What is needed: In the records below, find the line with "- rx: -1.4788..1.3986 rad", then copy each line exactly until you have copied the line with "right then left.". Leave any picture out.

[Records excerpted from a collection]
═══
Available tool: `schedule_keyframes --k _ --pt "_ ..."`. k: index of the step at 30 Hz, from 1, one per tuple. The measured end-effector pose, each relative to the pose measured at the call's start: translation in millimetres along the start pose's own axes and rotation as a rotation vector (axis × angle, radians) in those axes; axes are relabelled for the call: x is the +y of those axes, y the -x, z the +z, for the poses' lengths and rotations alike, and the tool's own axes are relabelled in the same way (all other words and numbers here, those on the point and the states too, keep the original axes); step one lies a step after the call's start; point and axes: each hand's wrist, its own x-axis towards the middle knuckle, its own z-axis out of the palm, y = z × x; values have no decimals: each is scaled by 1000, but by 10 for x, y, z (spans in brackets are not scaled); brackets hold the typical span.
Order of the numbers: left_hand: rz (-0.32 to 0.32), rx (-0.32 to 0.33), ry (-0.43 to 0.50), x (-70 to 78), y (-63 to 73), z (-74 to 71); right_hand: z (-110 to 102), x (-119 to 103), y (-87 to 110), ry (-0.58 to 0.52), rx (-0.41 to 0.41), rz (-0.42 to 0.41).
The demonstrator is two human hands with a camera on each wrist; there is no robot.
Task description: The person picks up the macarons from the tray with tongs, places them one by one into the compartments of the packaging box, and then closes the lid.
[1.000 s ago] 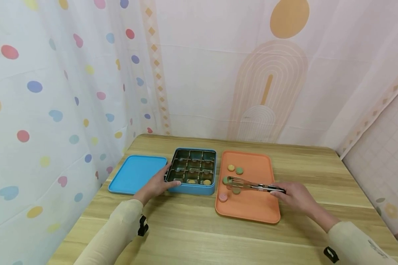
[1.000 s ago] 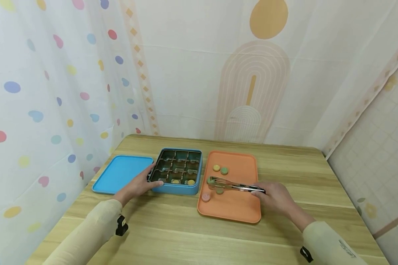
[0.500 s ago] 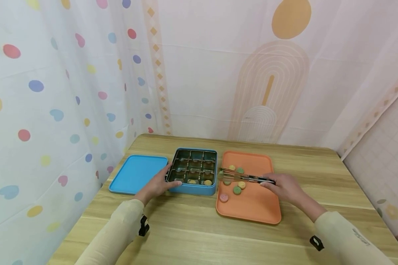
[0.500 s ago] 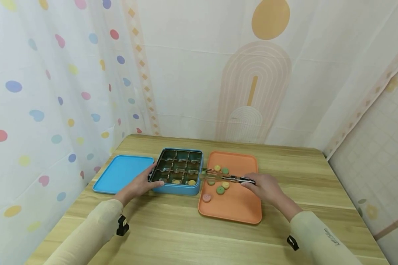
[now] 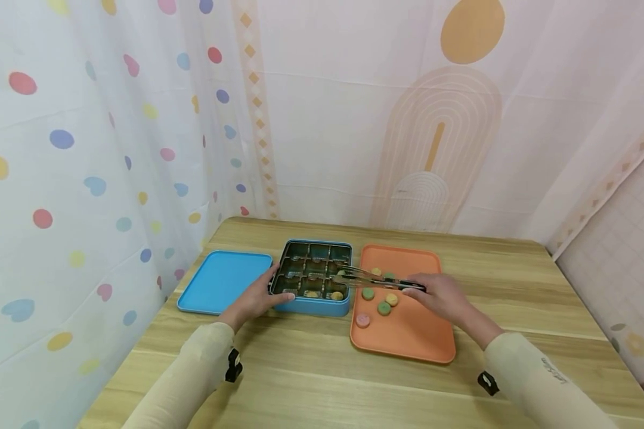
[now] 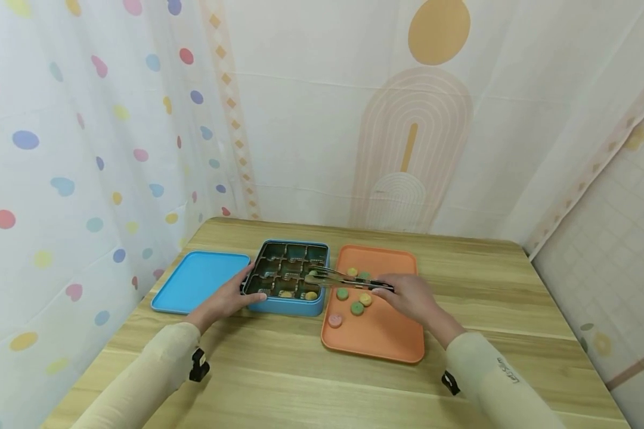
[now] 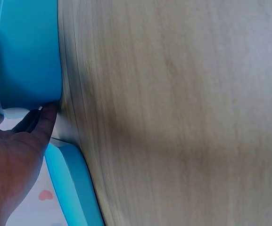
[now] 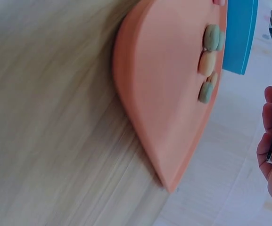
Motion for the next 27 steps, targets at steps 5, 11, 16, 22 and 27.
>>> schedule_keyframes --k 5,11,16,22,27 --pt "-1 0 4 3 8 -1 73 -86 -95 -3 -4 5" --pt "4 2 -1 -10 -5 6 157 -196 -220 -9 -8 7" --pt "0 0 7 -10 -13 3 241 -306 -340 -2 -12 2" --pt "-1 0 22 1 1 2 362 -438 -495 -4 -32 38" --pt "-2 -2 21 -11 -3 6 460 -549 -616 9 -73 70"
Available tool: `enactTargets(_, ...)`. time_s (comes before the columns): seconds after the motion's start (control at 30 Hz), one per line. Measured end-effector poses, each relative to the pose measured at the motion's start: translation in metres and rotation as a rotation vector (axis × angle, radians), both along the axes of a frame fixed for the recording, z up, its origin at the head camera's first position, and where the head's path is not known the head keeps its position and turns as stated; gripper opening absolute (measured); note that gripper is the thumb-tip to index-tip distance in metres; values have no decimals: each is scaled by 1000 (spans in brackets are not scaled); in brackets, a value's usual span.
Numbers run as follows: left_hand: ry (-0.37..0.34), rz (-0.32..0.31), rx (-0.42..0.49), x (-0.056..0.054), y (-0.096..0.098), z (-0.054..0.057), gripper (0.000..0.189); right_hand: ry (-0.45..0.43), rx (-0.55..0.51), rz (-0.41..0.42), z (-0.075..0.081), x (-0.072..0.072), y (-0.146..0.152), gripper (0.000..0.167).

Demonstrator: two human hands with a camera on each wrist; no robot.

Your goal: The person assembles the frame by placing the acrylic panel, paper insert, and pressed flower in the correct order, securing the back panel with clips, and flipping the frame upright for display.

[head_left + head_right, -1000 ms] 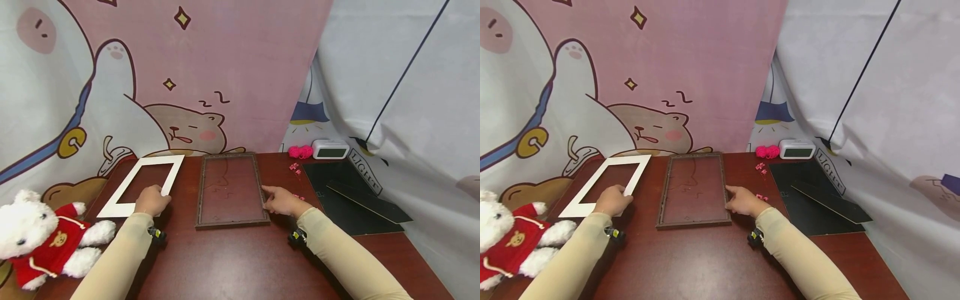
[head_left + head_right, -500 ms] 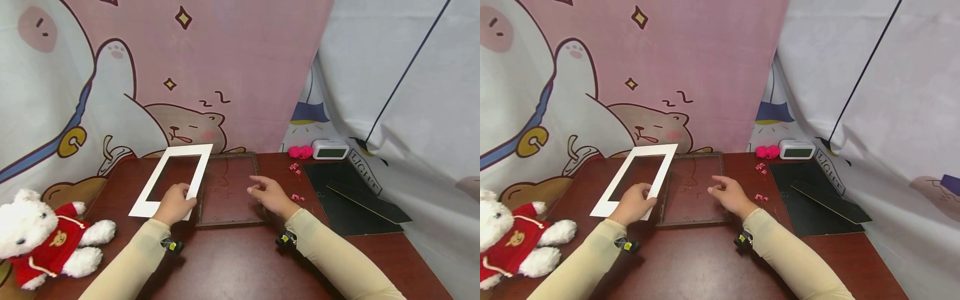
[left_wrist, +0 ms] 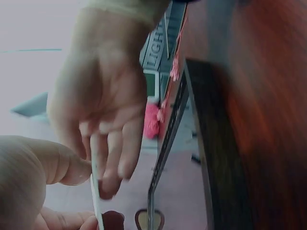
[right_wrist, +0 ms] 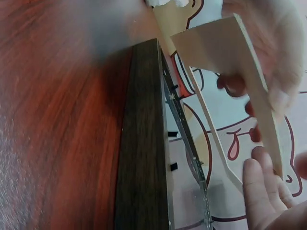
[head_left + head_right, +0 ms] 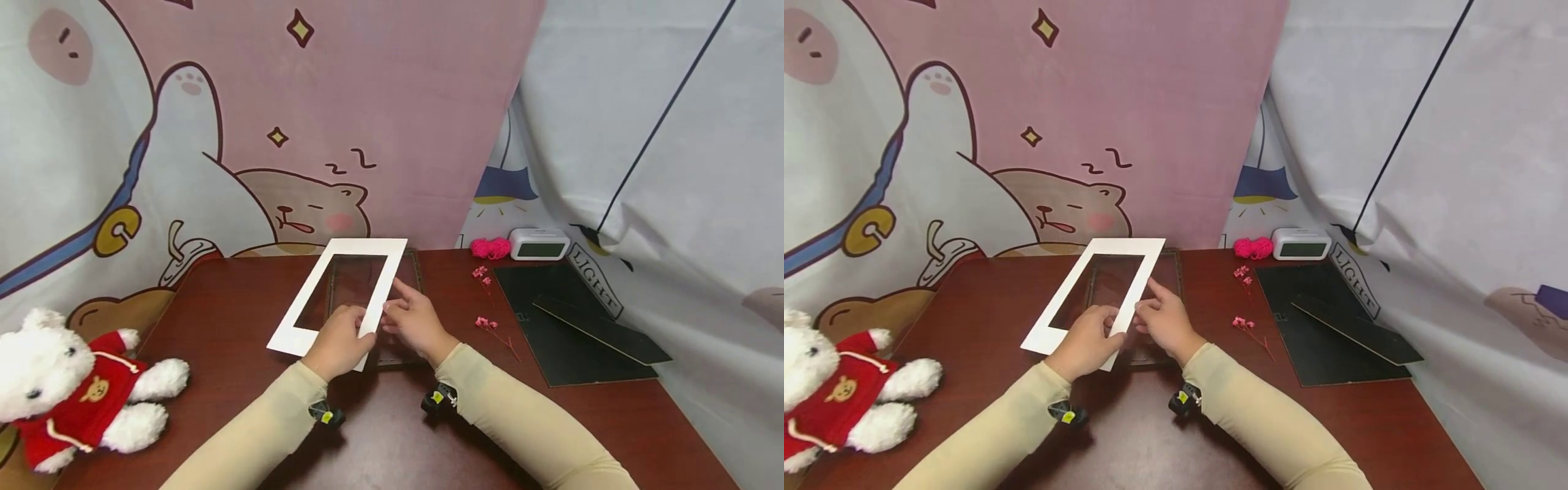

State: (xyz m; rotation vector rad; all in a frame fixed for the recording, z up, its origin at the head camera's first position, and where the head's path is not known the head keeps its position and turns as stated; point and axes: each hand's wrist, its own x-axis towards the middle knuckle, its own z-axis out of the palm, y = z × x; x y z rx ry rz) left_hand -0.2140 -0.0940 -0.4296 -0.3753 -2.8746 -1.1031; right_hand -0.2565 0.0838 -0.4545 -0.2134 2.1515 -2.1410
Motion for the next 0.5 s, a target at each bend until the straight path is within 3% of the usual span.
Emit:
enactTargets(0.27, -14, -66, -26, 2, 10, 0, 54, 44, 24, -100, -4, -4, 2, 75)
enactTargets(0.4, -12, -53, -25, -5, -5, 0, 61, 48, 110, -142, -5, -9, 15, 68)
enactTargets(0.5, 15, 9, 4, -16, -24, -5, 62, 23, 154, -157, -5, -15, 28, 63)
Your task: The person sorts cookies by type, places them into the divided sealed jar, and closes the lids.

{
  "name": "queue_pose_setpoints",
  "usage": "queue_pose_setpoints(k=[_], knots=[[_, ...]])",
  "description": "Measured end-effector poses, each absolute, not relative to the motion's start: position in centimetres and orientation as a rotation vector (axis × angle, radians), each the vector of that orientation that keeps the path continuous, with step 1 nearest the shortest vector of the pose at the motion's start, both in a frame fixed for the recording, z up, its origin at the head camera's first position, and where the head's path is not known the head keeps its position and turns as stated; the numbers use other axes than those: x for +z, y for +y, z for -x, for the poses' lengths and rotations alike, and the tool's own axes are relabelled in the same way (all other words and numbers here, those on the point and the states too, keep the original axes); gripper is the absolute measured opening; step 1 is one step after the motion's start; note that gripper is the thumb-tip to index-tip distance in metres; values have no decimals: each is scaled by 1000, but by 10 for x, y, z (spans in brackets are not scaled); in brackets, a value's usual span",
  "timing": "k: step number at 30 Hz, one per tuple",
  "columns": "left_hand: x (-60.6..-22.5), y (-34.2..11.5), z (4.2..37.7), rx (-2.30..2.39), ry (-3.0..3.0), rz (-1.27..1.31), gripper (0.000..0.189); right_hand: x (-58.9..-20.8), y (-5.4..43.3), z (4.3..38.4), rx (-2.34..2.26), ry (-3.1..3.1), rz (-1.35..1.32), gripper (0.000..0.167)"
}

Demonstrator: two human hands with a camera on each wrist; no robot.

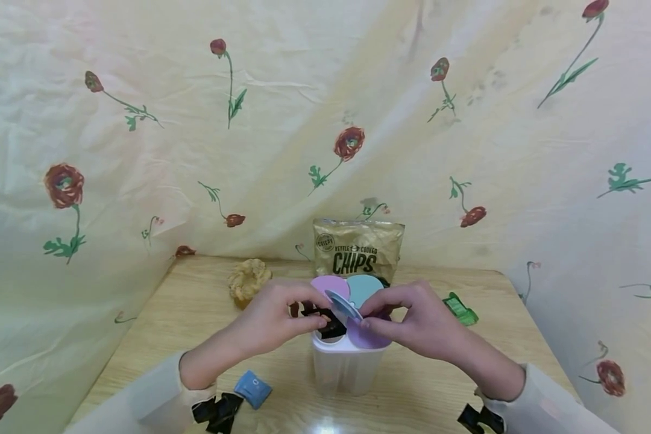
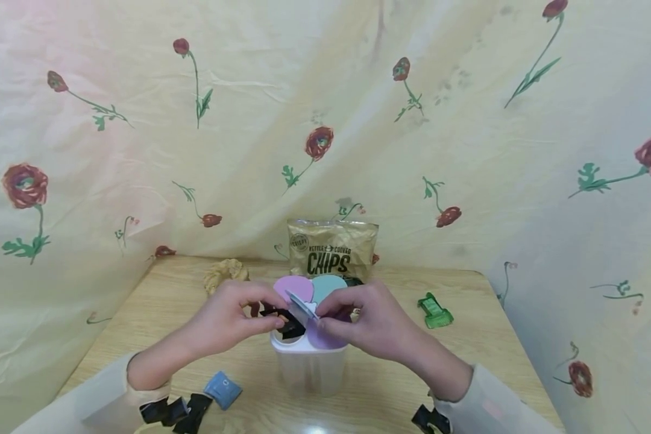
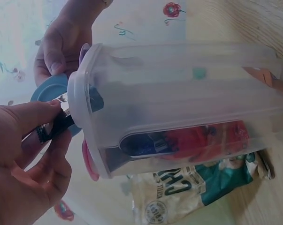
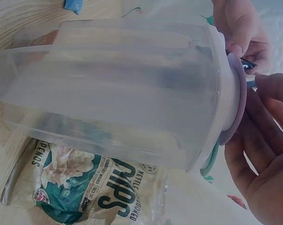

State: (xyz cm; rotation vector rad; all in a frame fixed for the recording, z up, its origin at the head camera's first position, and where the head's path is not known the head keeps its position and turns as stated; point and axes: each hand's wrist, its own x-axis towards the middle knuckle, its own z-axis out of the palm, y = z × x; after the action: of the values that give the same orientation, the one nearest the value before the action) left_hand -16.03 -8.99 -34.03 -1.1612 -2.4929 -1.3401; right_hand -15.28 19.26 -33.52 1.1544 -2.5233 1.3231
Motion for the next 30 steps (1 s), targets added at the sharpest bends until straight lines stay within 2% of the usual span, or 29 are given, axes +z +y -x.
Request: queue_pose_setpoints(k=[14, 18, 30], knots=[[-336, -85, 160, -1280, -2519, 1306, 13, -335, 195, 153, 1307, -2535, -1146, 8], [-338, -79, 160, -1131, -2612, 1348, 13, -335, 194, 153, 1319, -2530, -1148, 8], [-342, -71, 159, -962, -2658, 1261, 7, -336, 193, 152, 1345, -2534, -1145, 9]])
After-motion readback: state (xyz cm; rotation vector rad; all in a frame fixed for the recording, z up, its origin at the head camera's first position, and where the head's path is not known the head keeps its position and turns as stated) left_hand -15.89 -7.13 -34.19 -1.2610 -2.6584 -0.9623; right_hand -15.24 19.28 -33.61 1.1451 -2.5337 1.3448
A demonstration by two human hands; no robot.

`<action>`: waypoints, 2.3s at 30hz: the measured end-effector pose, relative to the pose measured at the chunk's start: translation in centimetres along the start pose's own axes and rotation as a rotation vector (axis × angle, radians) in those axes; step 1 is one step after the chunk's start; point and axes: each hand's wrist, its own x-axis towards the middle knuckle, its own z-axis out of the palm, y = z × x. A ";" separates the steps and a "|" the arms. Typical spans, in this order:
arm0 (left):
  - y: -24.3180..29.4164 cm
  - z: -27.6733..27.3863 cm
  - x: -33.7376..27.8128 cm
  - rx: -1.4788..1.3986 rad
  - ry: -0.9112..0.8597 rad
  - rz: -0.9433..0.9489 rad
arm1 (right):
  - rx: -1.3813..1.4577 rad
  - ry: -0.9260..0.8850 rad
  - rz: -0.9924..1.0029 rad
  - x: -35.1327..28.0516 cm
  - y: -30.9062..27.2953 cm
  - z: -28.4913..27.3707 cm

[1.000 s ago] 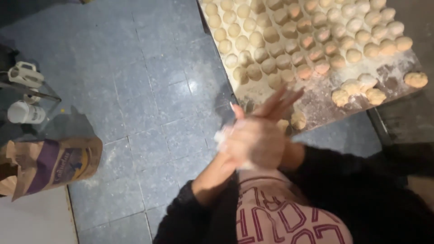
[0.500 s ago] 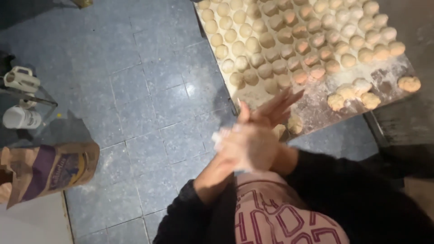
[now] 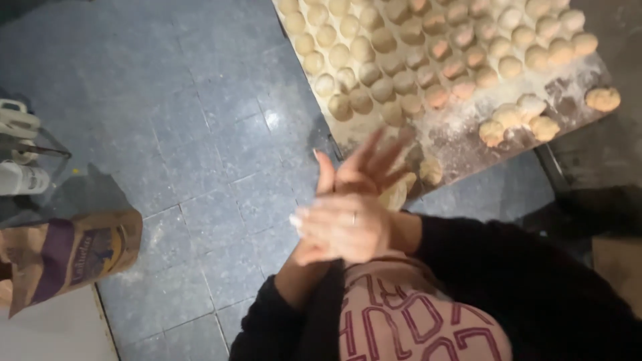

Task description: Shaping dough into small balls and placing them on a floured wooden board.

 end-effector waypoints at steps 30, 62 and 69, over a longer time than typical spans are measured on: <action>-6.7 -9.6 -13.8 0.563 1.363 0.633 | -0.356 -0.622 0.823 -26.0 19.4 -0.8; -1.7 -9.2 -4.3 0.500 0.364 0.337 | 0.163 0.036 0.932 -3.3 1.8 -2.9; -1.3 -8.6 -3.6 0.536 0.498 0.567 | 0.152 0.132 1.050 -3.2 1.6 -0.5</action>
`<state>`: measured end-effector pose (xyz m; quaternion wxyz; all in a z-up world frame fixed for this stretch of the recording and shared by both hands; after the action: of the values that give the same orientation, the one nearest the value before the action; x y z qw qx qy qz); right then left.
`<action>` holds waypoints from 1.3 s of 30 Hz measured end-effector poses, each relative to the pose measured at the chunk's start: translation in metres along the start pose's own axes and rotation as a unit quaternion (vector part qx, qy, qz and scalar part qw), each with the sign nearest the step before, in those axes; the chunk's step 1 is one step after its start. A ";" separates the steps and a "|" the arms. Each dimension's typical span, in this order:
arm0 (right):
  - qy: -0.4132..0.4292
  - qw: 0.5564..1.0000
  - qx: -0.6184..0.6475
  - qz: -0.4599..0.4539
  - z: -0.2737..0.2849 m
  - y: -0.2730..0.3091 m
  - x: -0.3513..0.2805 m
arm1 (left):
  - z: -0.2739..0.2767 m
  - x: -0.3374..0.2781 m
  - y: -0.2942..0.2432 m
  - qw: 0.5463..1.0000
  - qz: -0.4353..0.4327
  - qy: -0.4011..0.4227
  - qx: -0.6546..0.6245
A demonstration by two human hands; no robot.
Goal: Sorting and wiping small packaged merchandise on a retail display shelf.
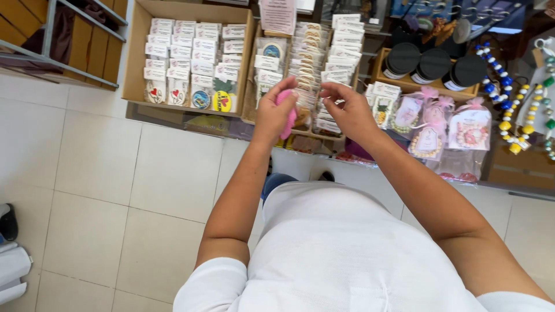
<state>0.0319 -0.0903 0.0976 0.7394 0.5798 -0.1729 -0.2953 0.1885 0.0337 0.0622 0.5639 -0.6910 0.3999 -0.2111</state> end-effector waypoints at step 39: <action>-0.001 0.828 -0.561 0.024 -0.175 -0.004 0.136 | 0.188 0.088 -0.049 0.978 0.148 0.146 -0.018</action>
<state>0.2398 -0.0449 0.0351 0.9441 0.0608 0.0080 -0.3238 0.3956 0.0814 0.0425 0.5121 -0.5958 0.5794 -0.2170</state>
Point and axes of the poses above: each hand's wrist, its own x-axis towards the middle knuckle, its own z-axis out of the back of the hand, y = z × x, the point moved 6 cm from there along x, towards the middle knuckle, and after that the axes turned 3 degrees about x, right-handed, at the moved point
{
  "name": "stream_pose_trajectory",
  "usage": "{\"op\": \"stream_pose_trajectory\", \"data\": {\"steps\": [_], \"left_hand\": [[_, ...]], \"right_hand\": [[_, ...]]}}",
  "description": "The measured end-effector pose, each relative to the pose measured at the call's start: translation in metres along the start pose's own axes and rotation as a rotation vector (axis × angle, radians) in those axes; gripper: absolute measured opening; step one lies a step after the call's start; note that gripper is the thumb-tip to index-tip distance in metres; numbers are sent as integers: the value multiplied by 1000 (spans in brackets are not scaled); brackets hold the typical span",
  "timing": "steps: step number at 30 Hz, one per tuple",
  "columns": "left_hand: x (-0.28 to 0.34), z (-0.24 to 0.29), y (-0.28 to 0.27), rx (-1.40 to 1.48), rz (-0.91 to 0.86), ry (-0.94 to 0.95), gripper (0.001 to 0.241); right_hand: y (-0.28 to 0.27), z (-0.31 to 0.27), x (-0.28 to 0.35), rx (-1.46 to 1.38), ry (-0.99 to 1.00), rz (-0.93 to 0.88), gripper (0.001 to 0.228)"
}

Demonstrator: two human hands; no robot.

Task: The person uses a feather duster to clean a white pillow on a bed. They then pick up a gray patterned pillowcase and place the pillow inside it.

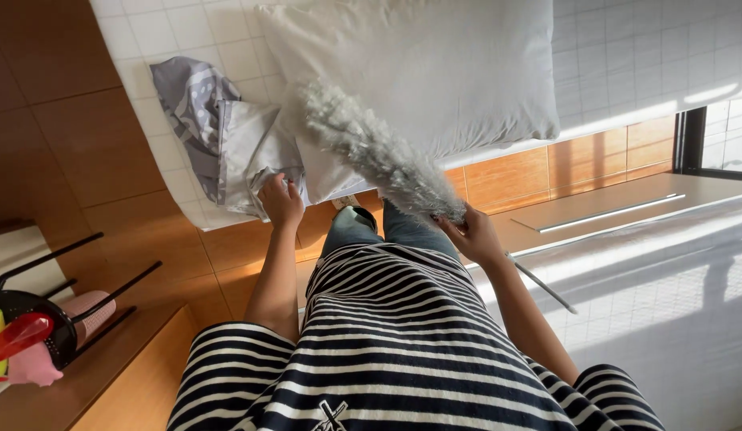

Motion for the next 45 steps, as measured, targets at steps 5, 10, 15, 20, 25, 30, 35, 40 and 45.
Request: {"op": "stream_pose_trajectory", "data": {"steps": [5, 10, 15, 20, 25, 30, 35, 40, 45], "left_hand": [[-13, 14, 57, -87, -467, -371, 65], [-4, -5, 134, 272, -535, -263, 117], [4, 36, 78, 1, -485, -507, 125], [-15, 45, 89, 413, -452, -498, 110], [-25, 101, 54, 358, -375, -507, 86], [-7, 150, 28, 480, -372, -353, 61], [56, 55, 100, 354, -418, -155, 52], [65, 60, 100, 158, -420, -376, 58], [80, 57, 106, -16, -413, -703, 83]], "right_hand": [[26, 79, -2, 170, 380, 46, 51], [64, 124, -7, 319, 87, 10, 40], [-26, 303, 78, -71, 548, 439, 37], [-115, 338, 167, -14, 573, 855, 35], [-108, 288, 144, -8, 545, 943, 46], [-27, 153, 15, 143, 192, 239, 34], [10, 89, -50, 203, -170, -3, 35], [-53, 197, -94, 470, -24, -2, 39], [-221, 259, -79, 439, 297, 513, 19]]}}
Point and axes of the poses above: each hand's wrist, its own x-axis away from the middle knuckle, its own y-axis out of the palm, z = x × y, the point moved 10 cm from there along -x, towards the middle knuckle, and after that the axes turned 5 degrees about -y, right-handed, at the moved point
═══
Task response:
  - rx: -1.4788..1.3986 rad
  - ry: -0.9112..0.8597 rad
  - rz: -0.9433..0.9489 rad
arm1 (right):
  - rx: -1.3813..1.4577 rad
  - ry: -0.9260..0.8850 rad
  - rz: -0.9924..1.0029 rad
  - x: -35.1327..28.0516 cm
  - y: -30.9062..27.2953 cm
  - z: -28.4913..27.3707 cm

[1.000 s ago] 
[0.500 s ago] 
[now] 

Task description: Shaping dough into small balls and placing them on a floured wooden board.

 end-effector waypoints at steps 30, 62 and 69, over a longer time than typical spans are measured on: <action>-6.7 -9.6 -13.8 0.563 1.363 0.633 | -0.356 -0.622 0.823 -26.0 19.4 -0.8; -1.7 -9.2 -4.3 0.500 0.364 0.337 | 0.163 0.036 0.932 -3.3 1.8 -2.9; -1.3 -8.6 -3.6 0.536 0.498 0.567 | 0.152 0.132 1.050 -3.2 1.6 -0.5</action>
`<state>`: measured end-effector pose (xyz m; quaternion wxyz; all in a z-up world frame fixed for this stretch of the recording and shared by both hands; after the action: of the values that give the same orientation, the one nearest the value before the action; x y z qw qx qy qz); right then left.

The requested output has been produced.